● **What is required**: Return the lines below that carry the word "changed".

(Input material)

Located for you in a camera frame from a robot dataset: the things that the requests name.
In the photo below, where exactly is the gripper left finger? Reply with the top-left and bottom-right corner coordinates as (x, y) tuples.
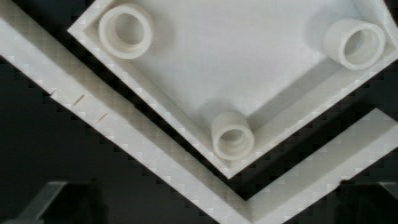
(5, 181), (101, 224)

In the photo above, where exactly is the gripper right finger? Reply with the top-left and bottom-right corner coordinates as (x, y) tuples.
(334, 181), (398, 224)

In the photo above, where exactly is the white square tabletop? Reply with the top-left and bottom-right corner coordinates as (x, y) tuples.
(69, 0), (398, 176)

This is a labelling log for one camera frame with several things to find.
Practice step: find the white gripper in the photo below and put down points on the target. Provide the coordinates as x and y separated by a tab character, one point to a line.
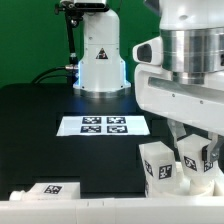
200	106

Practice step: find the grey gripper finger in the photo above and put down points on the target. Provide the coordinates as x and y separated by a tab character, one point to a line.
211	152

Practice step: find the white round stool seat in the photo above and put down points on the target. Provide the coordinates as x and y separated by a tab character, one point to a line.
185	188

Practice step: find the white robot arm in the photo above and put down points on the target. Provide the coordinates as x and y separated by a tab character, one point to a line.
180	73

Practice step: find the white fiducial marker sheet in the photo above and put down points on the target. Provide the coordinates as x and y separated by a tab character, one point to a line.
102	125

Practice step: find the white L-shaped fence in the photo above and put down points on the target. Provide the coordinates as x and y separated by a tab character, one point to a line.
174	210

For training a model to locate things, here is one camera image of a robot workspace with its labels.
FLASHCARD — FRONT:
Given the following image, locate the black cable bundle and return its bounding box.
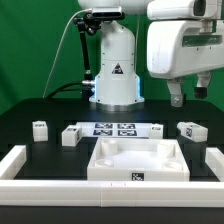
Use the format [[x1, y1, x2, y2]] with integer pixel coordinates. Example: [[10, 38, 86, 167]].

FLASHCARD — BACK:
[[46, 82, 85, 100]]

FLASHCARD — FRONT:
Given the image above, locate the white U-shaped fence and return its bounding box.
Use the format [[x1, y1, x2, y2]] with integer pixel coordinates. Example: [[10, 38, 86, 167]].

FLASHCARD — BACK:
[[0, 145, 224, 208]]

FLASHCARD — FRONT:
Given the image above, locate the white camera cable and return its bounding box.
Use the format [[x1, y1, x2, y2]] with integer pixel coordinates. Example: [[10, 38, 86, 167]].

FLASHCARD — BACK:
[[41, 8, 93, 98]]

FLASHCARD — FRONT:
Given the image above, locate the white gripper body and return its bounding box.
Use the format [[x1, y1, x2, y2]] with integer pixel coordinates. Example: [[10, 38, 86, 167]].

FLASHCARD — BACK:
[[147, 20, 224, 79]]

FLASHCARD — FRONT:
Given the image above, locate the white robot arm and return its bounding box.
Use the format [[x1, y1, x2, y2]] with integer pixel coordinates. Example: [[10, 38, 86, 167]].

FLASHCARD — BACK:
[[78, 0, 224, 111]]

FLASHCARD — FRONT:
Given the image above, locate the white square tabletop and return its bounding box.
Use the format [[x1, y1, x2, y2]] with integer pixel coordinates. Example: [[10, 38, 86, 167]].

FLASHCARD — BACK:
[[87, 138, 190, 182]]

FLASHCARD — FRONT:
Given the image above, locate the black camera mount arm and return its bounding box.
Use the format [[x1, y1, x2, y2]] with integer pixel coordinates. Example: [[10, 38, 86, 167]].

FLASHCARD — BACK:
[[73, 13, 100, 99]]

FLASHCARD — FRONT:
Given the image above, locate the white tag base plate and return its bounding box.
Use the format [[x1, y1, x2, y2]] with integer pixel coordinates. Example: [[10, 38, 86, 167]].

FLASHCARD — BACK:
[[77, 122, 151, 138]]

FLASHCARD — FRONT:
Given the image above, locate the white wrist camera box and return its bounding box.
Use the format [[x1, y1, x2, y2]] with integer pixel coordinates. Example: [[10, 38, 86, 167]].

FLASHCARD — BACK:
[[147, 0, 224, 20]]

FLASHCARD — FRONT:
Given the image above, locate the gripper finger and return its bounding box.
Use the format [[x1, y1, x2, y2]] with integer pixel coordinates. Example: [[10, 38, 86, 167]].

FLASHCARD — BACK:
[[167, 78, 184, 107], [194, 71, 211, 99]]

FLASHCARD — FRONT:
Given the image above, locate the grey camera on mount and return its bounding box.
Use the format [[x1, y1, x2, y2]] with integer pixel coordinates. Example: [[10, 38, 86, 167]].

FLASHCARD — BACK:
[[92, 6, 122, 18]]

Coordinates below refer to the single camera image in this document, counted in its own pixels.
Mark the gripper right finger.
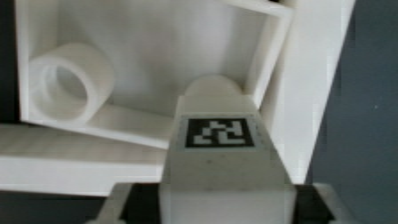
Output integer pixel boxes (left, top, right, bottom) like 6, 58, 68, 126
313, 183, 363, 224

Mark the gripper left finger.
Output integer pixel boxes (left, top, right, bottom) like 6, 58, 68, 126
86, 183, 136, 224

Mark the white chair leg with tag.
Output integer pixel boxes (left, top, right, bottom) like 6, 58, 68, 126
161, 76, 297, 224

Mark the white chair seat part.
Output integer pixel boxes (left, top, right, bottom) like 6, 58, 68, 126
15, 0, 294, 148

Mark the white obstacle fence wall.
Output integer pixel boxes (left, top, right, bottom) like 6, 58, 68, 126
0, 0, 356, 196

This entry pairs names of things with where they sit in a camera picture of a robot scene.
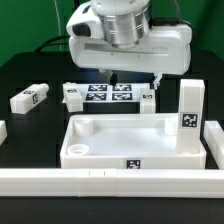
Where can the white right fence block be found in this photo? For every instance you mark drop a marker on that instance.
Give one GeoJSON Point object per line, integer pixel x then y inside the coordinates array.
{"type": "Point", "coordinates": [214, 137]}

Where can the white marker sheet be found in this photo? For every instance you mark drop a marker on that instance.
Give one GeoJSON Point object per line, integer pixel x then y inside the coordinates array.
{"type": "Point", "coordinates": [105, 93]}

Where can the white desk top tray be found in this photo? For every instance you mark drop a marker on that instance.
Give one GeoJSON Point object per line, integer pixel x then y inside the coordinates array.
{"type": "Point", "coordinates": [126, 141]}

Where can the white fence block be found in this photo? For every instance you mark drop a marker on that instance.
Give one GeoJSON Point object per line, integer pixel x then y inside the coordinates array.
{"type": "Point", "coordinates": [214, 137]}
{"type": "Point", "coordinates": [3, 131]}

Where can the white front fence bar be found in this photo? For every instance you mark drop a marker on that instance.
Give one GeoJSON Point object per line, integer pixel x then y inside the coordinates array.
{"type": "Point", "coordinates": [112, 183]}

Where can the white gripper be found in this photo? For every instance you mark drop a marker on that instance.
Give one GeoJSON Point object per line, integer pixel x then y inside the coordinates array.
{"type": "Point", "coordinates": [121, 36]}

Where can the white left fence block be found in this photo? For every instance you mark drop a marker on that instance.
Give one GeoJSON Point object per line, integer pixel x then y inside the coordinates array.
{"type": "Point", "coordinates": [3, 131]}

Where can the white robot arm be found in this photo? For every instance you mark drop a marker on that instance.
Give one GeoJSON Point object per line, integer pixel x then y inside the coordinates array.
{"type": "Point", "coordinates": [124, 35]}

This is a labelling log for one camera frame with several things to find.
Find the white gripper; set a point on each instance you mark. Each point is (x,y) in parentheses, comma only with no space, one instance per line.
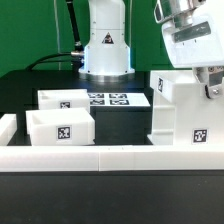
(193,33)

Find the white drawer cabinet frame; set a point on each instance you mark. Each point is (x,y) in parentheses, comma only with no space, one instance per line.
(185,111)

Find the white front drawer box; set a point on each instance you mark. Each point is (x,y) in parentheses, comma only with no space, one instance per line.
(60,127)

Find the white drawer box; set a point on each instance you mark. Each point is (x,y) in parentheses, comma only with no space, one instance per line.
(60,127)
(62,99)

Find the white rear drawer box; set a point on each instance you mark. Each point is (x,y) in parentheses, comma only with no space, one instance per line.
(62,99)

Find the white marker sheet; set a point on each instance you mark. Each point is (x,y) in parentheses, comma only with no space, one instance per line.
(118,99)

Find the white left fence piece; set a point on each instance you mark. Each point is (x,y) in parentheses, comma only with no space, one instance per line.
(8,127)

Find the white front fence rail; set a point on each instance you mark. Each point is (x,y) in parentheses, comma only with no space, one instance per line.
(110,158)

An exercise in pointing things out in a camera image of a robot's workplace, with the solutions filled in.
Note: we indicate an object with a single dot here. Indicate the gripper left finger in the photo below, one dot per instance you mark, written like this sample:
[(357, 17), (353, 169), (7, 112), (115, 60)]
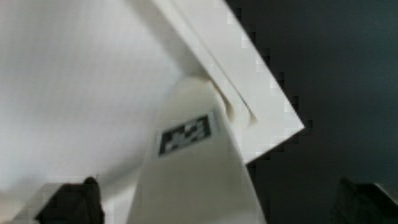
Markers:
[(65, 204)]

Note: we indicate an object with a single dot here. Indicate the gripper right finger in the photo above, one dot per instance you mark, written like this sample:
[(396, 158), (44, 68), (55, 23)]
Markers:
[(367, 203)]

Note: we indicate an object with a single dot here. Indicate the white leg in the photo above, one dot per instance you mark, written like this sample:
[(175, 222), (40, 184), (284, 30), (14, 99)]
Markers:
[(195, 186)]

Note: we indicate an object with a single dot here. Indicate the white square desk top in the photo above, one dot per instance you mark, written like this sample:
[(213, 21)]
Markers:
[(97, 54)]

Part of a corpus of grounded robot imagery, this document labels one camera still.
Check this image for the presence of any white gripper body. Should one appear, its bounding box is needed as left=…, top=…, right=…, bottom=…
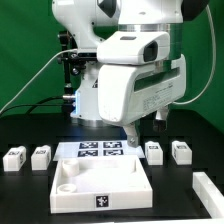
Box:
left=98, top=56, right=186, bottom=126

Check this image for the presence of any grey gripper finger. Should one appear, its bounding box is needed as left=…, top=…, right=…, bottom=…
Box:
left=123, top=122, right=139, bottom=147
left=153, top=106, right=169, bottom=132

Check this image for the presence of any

(End Input material)
(Input material)

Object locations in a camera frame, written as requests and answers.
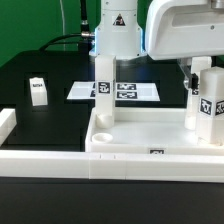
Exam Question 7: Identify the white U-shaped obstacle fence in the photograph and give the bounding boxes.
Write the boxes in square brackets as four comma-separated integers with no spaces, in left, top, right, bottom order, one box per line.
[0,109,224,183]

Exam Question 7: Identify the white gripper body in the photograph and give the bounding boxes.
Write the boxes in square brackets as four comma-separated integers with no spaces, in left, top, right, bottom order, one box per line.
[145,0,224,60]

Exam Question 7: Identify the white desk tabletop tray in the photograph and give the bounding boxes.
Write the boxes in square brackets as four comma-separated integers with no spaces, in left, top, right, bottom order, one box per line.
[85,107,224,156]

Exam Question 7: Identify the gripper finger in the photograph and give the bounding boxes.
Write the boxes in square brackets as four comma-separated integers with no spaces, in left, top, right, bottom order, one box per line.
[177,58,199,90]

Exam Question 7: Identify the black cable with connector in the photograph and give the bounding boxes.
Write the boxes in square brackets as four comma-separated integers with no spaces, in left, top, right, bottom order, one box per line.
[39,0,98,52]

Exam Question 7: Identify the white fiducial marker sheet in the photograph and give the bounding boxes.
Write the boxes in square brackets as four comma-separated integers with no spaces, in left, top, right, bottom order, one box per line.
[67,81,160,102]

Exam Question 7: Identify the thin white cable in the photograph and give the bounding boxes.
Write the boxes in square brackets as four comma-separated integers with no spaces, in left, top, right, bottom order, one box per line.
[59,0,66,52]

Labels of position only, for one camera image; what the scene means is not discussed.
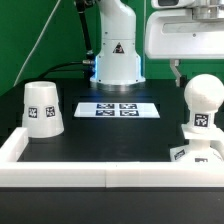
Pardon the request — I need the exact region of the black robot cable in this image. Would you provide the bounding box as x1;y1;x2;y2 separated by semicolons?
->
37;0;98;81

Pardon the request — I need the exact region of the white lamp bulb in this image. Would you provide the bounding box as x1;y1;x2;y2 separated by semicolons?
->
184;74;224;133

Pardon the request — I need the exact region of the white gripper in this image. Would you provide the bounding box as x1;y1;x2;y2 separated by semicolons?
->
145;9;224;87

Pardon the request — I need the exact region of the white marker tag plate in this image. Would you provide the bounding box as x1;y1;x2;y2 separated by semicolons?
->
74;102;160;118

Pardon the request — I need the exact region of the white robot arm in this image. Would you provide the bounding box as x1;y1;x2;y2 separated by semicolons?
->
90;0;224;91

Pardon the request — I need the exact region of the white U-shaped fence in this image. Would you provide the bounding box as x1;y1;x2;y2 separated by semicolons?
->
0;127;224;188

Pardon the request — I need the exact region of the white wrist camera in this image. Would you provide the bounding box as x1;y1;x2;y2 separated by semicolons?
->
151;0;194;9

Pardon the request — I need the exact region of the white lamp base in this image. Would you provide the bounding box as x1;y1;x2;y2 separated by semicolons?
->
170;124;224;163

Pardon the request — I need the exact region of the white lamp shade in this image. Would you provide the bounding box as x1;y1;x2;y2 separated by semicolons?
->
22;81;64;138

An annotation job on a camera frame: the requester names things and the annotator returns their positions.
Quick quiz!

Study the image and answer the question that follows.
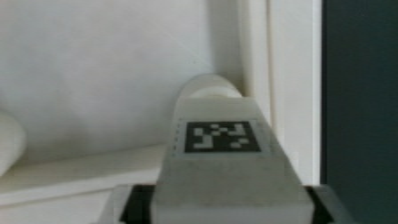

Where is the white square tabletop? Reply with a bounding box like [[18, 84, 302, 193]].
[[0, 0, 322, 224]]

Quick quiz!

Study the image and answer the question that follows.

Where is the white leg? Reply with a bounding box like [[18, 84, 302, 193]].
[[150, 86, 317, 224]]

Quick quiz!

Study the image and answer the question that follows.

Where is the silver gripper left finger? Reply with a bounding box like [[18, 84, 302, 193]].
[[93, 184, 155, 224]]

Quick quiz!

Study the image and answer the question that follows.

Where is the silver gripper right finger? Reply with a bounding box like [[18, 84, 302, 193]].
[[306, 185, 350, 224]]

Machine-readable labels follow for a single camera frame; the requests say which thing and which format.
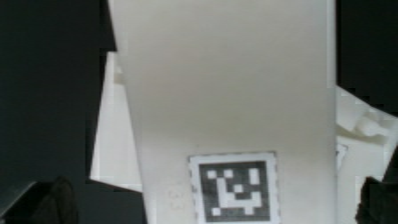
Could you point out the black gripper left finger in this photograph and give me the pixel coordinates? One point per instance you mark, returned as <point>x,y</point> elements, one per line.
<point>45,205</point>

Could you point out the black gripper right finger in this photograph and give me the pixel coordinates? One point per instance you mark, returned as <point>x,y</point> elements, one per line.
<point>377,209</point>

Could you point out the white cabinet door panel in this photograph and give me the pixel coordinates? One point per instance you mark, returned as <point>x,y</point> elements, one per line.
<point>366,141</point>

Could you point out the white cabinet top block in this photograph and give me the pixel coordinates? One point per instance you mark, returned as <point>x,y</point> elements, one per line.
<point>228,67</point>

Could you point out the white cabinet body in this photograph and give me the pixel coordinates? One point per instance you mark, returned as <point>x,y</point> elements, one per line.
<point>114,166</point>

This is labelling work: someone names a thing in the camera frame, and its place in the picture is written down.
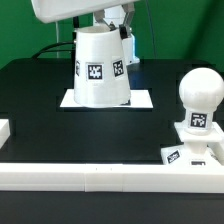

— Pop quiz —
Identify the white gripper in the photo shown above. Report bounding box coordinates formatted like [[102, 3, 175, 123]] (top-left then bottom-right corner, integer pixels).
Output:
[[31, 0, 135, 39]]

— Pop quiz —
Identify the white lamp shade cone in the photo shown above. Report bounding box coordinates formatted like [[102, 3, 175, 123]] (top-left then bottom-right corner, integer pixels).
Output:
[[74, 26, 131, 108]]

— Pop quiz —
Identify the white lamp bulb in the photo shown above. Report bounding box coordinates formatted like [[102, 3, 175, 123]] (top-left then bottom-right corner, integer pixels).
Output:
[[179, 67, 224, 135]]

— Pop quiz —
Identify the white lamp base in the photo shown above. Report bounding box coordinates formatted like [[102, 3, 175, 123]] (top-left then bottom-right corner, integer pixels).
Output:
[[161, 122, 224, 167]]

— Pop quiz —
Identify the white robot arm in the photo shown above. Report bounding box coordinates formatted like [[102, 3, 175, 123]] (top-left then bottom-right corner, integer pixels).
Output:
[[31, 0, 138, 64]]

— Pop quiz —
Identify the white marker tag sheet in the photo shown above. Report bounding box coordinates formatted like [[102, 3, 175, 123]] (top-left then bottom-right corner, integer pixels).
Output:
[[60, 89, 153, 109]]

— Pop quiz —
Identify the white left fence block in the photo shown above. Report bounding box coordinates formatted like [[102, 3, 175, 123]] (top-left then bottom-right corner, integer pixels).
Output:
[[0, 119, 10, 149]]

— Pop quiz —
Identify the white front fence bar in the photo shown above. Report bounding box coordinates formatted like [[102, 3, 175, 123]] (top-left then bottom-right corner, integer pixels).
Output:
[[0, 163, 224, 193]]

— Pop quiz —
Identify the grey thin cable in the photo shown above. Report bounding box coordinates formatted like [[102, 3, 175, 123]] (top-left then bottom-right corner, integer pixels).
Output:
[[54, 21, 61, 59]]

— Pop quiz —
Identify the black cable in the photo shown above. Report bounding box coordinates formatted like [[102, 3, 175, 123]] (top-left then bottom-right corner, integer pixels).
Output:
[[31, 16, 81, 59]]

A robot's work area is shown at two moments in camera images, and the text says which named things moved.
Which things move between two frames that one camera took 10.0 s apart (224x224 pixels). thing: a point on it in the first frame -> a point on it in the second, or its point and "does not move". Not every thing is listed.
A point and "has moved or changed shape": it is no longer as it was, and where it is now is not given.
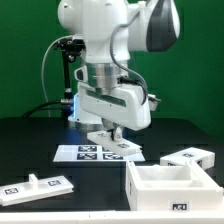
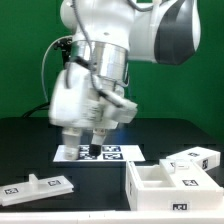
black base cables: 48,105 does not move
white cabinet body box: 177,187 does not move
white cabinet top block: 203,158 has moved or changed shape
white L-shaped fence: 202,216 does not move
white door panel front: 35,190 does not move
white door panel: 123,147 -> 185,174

(End Input material)

● **Response below**:
A point and "has moved or changed shape": it is no longer as it was, and where it is now is not given.
white cabinet top block: 203,158 has moved or changed shape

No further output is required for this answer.